There are several risks in using a Foley catheter (or catheters generally), including:
- The balloon can break as the healthcare provider inserts the catheter. In this case, all balloon fragments must be removed.
- The balloon might not inflate after it is in place. In some institutions, the healthcare provider checks the balloon inflation before inserting the catheter into the urethra. If the balloon still does not inflate after placement into the bladder, it is discarded and replaced.
- Urine stops flowing into the bag. The healthcare provider checks for correct positioning of the catheter and bag, or for obstruction of urine flow within the catheter tube.
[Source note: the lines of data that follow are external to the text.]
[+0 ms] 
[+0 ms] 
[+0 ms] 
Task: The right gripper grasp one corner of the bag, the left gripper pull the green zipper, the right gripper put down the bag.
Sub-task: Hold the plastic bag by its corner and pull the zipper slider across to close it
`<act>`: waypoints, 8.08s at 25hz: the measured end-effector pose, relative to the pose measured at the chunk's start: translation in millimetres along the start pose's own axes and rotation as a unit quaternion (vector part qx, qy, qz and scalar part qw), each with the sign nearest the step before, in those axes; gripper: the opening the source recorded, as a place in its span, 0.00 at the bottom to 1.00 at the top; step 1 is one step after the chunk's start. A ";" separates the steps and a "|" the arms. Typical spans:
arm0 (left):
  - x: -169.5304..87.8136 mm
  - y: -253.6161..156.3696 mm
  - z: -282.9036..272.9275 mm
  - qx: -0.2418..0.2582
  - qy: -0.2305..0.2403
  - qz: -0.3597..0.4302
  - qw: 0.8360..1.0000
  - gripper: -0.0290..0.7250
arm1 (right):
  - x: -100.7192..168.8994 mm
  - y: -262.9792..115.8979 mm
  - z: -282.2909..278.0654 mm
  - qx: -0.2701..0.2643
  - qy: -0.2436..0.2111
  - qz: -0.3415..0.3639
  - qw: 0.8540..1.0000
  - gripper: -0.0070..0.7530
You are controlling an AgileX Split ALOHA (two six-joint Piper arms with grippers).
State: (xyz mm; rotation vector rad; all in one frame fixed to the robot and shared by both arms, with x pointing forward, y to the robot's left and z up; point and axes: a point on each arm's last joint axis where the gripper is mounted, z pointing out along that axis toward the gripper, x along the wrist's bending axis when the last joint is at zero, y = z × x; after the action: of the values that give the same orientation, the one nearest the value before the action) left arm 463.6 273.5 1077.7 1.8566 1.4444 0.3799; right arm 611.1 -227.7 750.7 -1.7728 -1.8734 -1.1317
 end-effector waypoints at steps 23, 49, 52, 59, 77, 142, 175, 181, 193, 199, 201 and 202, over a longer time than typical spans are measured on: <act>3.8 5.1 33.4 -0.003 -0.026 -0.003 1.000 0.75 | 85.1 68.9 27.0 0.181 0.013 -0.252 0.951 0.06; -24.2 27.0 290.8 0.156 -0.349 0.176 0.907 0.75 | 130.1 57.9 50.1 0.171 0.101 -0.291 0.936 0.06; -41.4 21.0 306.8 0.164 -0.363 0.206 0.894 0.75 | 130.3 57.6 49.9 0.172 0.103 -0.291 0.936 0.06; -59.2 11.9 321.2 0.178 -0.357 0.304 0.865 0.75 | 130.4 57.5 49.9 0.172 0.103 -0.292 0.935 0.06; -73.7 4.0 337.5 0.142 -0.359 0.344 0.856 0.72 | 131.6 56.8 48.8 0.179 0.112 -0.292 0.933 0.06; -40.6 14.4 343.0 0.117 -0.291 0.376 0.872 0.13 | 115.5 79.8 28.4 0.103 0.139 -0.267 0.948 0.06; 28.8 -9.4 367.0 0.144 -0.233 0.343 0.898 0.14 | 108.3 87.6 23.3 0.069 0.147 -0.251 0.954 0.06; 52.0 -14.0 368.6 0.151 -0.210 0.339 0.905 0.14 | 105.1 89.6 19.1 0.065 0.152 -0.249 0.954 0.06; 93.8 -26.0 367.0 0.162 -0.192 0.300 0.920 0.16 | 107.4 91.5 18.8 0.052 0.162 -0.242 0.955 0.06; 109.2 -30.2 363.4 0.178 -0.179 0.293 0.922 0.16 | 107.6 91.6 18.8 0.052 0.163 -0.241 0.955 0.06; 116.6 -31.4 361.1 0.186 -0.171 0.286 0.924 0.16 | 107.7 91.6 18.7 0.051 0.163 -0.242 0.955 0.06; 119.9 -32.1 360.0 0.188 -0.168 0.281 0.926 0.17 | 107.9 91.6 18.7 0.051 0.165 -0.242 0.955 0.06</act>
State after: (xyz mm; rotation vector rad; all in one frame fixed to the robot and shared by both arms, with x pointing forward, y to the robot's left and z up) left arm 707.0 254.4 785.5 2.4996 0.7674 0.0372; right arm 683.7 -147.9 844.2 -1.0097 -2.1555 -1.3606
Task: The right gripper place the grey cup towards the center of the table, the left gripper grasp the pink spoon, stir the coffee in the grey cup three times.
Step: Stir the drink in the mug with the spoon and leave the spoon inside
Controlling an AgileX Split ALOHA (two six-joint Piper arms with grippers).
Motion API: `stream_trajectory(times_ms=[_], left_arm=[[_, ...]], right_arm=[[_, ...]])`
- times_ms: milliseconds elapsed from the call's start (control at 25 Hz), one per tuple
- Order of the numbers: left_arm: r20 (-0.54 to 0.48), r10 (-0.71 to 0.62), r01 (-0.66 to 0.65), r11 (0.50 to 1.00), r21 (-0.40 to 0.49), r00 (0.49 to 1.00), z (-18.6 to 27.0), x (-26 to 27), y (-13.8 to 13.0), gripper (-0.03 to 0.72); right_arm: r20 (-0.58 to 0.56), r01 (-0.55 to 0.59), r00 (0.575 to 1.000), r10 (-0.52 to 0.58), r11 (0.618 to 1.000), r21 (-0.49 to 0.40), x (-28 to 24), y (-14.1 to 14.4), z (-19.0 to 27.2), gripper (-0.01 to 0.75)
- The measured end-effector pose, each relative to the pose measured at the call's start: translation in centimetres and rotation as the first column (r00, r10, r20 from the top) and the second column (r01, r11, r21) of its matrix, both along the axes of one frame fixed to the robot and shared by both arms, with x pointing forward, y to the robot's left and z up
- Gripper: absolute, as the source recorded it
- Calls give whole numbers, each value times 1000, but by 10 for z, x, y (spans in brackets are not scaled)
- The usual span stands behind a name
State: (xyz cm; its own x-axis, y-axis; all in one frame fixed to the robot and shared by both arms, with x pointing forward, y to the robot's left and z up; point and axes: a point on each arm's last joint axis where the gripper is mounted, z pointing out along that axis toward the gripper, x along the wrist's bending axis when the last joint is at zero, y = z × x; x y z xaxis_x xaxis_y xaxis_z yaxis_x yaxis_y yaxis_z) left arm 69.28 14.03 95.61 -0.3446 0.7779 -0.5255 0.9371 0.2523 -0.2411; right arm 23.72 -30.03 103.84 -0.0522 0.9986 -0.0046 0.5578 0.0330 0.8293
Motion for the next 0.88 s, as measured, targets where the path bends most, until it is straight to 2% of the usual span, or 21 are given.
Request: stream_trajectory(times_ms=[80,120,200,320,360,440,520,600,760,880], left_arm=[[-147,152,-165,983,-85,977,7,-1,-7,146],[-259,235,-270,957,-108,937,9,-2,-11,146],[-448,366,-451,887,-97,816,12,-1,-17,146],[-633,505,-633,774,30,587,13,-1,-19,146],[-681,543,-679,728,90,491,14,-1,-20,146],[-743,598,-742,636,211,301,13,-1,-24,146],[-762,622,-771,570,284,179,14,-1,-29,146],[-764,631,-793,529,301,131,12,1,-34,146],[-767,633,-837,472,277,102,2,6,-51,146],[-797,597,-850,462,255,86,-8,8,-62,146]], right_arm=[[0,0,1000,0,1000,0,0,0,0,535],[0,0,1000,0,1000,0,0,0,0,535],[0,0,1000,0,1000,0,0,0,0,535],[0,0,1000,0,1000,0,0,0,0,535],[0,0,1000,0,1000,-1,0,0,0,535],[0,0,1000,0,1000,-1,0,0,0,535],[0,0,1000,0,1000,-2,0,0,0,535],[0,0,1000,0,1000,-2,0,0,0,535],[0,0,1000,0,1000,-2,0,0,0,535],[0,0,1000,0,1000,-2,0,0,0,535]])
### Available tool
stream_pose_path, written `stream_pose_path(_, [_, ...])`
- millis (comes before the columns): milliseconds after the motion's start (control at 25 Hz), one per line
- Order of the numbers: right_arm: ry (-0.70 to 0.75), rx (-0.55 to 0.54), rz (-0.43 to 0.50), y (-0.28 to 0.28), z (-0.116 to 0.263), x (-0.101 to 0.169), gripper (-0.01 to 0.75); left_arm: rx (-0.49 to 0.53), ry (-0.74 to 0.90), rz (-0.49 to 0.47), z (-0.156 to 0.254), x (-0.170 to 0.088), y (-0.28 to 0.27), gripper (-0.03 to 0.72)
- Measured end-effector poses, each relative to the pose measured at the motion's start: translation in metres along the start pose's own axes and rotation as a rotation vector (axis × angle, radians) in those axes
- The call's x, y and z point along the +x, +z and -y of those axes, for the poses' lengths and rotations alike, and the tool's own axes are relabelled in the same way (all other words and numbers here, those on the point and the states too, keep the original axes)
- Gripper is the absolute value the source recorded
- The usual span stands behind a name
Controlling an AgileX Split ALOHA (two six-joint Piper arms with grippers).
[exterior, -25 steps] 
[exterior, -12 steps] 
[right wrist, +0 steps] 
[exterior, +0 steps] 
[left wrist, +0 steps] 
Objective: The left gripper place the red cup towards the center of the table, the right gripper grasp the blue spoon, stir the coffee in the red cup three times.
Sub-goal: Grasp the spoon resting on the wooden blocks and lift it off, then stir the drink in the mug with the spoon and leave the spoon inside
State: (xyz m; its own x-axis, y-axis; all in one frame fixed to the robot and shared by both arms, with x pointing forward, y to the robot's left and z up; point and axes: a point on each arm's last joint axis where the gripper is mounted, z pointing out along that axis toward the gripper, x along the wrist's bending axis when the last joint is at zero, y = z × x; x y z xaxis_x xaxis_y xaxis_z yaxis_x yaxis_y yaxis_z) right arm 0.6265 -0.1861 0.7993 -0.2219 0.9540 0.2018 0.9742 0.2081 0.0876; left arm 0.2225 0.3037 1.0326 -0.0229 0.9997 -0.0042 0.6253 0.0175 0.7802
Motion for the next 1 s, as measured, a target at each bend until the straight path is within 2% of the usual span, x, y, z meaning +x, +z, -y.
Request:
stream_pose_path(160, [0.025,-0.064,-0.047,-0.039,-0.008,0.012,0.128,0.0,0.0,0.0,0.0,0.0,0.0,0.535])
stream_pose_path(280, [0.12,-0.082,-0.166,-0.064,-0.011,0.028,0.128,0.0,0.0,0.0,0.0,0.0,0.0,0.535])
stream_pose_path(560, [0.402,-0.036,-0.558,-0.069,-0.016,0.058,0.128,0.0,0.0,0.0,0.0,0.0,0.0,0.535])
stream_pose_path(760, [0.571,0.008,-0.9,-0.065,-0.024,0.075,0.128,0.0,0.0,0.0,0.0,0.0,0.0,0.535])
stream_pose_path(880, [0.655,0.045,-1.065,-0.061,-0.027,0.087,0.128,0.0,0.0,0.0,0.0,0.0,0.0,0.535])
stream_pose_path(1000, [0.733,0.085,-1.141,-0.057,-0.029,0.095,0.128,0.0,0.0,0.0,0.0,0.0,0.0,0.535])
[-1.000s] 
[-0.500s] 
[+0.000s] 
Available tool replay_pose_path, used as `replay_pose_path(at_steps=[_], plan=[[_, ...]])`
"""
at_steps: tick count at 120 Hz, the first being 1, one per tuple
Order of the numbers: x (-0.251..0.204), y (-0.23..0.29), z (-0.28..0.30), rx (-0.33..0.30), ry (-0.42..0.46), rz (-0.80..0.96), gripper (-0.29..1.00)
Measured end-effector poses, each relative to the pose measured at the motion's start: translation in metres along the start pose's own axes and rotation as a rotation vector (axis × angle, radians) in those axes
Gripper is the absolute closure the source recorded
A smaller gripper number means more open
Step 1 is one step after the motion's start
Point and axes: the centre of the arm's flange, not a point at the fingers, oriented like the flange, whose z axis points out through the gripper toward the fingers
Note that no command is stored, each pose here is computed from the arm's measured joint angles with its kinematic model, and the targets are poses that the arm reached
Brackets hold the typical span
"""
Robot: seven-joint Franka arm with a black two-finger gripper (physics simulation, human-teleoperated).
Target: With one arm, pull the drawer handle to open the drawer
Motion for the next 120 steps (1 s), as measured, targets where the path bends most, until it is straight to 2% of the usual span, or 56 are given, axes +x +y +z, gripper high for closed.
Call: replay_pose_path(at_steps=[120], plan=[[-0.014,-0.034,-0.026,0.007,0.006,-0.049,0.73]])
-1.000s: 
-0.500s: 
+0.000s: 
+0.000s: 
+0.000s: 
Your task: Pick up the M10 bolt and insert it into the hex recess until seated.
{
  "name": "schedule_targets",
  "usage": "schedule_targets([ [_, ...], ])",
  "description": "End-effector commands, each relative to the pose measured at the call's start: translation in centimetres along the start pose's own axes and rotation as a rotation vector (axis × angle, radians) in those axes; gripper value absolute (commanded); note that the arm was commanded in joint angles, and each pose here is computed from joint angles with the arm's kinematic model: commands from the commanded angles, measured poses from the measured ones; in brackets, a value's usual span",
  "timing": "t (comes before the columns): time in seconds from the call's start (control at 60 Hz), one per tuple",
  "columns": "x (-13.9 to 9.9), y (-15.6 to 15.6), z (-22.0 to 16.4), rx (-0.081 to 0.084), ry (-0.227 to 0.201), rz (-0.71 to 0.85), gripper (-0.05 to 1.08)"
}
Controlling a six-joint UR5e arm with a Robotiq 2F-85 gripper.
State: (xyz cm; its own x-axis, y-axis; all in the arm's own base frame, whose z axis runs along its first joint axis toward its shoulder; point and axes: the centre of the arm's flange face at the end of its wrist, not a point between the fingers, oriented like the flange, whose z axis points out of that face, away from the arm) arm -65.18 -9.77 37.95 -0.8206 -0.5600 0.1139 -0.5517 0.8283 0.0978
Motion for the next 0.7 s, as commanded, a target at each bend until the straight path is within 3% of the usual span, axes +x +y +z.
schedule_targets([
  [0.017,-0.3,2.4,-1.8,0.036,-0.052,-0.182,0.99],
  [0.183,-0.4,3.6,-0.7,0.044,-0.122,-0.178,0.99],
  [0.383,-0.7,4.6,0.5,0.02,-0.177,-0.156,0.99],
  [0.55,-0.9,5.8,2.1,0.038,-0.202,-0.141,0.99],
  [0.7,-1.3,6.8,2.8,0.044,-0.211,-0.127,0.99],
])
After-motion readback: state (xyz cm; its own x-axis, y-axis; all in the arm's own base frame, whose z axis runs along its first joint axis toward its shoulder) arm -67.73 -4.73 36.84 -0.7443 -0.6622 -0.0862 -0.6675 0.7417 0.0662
- Urine flow is blocked. The Foley catheter must be discarded and replaced.
- The urethra begins to bleed. The healthcare provider monitors the bleeding.
- Catheterization introduces an infection into the bladder. The risk of bladder or urinary tract infection increases with the number of days the catheter is in place.
- If the balloon is opened before the Foley catheter is completely inserted into the bladder, bleeding, damage and even rupture of the urethra can occur. In some individuals, long-term permanent scarring and strictures of the urethra occur.
- Defective catheters may be supplied, which break in situ. The most common fractures occur near the distal end or at the balloon.
- Catheters can be pulled out by patients while the balloon is still inflated, leading to major complications or even death. This may occur when patients are mentally impaired (e.g. they have Alzheimer's) or are in a mentally altered state (e.g. they are coming out of surgery).